Woodstock 2019, Rolling Stone USA: Carlos Santana suonerà a Bethel

Secondo quanto si apprende dall’intervista concessa dal chitarrista di origini messicane all’edizione statunitense del magazine Rolling Stone, Carlos Santana sarebbe il primo headliner ad avere dato conferma della sua presenza alla celebrazione del cinquantennale del leggendario festival di Woodstock. Sì, ma a quale? Tra la commemorazione del Bethel Wood Center For The Arts e di Live National, che si terrà a Bethel, luogo che ospitò la manifestazione nel 1969, da un lato, e quella di Michael Lang – che fu promoter del primo festival di Woodstock – prevista a Watkins Glen, dall’altro, Santana ha scelto la prima, almeno così riferisce Rolling Stone USA: “Loro hanno un anfiteatro là” – ha dichiarato il musicista naturalizzato statunitense – “Ho intenzione di invitare chiunque sia ancora qui, che sia Joan Baez o che siano componenti della band di Sly Stone, e suonerò la musica di Santana. Santana sarà la band della casa, ma voglio essere in grado di onorare chi è ancora qui e magari invitare rapper come Common o Kendrick Lamar. Santana è molto interessato, come Miles Davis, nell’entrare in contatto con le persone dai 7 ai 33 anni. Non voglio essere solo un jukebox ai confini della realtà, bloccato negli anni Sessanta”.

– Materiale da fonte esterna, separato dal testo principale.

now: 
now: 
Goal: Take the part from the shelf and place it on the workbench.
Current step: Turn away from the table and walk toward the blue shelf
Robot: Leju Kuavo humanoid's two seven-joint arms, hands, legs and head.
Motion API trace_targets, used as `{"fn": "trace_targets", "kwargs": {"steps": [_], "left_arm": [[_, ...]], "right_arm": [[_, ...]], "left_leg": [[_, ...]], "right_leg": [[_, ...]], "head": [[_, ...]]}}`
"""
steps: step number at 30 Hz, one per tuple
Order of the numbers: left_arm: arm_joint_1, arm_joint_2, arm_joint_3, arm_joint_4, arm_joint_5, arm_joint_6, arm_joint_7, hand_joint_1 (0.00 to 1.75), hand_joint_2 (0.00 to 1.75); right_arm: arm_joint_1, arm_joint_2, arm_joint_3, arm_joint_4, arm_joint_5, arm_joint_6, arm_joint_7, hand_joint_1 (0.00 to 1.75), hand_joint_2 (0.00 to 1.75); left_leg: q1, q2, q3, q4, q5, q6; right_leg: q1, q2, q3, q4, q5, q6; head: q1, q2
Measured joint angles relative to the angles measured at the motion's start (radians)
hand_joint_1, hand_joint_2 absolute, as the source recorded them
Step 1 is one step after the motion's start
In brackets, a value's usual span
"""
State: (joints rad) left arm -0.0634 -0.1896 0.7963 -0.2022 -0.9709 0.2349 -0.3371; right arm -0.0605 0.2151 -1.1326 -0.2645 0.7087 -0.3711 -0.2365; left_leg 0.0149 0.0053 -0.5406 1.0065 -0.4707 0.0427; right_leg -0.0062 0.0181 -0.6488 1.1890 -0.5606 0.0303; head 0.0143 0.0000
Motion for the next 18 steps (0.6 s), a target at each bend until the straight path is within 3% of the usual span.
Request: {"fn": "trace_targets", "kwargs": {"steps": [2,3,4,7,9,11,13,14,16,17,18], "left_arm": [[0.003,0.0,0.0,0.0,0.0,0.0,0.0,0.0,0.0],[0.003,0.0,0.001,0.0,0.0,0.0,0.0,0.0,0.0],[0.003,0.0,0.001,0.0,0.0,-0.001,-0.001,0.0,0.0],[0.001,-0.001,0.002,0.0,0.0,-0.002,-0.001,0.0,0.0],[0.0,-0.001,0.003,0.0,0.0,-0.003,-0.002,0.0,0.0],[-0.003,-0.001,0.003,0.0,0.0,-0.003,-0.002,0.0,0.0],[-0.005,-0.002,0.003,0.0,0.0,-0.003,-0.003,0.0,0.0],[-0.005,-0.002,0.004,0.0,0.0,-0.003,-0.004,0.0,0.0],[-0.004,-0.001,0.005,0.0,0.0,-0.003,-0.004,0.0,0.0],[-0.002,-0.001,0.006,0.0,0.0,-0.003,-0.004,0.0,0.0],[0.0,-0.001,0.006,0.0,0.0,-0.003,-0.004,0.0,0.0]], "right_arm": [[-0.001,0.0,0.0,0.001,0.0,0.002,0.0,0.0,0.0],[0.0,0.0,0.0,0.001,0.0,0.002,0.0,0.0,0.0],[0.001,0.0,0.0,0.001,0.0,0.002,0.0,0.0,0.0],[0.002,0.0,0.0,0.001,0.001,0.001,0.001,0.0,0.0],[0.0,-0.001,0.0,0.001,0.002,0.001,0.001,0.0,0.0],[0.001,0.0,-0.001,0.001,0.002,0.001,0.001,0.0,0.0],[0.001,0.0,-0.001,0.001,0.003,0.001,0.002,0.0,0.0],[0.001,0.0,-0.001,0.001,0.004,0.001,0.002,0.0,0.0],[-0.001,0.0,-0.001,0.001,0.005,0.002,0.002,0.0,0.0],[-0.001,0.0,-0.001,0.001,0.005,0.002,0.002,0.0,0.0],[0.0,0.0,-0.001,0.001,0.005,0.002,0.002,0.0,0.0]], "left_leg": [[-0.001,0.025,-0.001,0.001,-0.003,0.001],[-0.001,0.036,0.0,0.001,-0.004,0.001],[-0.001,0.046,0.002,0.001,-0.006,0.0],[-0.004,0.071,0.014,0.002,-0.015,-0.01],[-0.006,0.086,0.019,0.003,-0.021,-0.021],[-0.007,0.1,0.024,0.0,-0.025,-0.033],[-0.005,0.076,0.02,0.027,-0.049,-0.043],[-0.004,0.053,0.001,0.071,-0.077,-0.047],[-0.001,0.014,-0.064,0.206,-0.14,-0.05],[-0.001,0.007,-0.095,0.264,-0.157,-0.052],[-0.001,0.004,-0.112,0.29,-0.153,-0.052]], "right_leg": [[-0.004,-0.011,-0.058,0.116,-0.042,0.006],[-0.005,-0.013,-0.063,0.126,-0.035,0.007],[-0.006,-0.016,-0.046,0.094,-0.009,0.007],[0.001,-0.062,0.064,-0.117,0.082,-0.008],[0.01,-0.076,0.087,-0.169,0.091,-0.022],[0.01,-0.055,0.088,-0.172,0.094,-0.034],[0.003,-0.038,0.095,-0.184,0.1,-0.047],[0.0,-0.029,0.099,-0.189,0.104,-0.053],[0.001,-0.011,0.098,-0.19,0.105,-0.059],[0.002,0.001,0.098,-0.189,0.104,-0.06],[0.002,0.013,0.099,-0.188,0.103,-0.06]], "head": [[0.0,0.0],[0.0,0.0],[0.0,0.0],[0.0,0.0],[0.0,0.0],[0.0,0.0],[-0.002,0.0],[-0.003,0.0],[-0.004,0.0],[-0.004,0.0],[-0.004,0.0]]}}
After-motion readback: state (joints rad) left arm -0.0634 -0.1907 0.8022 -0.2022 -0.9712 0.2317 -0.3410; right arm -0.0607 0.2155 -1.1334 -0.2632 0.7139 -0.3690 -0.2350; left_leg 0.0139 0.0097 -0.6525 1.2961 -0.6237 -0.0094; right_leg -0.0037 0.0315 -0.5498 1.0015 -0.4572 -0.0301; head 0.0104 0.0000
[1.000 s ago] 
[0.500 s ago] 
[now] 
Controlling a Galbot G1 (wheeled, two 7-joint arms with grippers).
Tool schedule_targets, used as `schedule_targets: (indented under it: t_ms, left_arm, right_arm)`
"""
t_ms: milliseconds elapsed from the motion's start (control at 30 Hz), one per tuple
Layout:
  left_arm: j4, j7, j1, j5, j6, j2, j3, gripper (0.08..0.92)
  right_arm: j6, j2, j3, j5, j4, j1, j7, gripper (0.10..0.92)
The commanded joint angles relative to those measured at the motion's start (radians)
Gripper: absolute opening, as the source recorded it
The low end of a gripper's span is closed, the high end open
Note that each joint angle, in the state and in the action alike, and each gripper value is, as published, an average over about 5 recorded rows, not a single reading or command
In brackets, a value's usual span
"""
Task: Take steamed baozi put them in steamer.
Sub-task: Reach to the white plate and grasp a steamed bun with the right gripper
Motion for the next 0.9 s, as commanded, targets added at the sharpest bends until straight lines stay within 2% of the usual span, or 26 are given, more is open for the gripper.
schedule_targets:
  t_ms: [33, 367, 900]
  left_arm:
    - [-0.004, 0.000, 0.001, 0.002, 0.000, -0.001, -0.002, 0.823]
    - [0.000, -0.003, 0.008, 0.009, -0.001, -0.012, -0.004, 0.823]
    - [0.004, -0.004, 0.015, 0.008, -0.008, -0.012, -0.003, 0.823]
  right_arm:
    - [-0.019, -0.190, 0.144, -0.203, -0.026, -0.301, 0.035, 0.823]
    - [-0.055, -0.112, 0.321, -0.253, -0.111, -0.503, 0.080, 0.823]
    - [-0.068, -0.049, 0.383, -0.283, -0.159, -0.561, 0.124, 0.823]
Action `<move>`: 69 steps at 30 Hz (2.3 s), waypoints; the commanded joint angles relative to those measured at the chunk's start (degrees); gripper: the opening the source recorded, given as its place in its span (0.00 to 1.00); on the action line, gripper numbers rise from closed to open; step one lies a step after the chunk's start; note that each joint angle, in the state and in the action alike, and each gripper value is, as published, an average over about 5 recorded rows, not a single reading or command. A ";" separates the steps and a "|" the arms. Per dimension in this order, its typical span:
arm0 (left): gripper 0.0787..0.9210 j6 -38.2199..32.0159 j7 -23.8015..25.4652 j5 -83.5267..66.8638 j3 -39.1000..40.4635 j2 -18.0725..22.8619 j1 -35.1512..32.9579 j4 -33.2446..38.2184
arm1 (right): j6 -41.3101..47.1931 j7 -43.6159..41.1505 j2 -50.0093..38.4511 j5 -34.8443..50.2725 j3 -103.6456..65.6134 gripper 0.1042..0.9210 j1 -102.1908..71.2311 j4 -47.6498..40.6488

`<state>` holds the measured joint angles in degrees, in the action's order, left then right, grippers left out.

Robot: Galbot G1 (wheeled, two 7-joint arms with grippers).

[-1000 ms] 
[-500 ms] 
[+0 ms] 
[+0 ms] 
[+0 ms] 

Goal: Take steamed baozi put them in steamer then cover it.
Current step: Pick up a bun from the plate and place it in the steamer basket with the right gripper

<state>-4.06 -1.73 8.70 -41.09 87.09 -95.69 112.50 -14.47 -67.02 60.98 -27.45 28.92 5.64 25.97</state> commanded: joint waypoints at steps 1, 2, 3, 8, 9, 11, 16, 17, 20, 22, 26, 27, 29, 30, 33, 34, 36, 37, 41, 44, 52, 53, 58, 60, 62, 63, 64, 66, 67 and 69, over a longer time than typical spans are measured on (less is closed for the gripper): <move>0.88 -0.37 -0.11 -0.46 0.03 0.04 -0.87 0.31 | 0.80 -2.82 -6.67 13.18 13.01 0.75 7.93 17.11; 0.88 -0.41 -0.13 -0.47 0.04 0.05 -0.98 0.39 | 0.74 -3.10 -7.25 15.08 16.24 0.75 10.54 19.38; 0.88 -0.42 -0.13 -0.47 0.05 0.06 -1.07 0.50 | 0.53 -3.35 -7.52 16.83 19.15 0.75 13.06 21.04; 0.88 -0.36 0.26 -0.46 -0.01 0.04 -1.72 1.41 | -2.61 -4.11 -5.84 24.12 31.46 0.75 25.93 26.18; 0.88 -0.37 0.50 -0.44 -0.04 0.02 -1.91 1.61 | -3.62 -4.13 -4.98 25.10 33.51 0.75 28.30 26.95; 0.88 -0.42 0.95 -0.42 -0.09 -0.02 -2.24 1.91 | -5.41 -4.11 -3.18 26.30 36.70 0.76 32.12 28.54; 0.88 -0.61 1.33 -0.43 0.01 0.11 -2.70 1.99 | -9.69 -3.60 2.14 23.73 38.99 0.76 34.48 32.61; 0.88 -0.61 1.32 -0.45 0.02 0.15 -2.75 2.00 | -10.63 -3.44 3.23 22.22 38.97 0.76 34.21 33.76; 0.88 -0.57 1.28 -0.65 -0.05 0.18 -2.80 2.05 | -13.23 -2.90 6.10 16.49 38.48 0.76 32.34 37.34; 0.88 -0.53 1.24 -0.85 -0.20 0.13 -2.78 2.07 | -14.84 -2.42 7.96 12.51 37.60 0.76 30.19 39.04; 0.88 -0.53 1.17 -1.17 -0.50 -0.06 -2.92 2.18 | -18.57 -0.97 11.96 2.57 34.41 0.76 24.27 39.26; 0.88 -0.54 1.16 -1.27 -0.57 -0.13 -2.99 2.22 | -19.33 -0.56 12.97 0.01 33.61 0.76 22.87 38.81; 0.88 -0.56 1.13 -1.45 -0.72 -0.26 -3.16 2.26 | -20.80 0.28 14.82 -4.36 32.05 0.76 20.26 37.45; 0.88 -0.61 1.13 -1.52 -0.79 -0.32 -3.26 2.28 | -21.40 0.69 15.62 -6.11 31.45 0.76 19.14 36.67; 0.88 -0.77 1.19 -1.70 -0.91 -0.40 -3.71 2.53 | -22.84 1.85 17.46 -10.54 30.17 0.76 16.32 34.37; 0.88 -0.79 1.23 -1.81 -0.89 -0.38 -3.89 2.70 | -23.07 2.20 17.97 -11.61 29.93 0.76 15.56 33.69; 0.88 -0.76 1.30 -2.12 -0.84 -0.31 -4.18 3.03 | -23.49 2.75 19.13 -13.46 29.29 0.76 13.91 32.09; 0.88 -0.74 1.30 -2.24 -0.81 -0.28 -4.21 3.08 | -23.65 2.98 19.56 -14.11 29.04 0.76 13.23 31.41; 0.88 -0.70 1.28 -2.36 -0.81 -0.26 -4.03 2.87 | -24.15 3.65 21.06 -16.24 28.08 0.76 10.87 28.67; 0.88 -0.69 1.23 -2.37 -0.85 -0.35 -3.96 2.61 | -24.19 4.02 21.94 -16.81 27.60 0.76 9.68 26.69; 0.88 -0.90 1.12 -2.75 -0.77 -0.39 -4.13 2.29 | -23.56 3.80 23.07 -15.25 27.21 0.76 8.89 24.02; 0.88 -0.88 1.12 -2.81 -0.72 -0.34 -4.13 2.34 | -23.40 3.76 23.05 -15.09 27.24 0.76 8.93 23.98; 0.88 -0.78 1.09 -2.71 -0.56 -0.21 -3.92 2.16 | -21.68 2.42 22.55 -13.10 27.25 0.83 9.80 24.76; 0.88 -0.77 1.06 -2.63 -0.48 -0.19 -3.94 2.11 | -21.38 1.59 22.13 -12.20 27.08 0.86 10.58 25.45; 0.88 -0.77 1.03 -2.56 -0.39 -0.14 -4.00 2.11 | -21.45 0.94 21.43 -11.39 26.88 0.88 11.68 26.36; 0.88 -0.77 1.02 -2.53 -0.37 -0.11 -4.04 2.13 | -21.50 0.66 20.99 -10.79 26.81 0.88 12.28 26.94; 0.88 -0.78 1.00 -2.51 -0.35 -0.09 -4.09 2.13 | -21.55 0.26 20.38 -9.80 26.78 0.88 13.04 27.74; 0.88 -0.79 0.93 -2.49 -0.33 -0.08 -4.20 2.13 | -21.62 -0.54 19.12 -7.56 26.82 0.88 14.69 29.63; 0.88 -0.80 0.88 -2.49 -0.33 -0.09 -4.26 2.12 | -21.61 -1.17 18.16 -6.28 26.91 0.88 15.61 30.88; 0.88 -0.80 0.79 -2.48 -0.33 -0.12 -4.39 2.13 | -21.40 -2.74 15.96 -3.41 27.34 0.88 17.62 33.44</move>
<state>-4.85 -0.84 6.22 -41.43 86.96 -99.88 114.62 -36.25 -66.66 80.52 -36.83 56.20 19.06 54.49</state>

La presunta tappa a Bethel di Santana s'inserirebbe nello spazio lasciato libero tra le città interessate dal “Supernatural” tour dell'artista, la tournée, tutta nordamericana, della scuderia Live Nation, celebrativa dei vent’anni del disco del 1999, ma anche del cinquantennale della sua celebre esibizione a Woodstock, destinata a prendere il via, con il supporto dei Doobie Brothers, il prossimo 22 giugno a Phoenix, per concludersi poi il 25 agosto a Wantagh, nello Stato di New York. Il prossimo 25 gennaio, inoltre, il virtuoso della chitarra darà alle stampe il suo nuovo EP d'inediti “In Search of Mona Lisa”

Santana avrebbe, infine, in programma di pubblicare presto un nuovo album in studio prodotto da Rick Rubin, che il chitarrista aveva anticipato a suo tempo a Rolling Stone USA che si sarebbe intitolato ”Global Revelation”. “Abbiamo registrato 49 canzoni in 10 giorni. È stato molto generoso, perché è stato come un uragano registrare sei, sette canzoni al giorno”, ha raccontato Santana al magazine statunitense a proposito del lavoro con il noto produttore per la realizzazione del disco.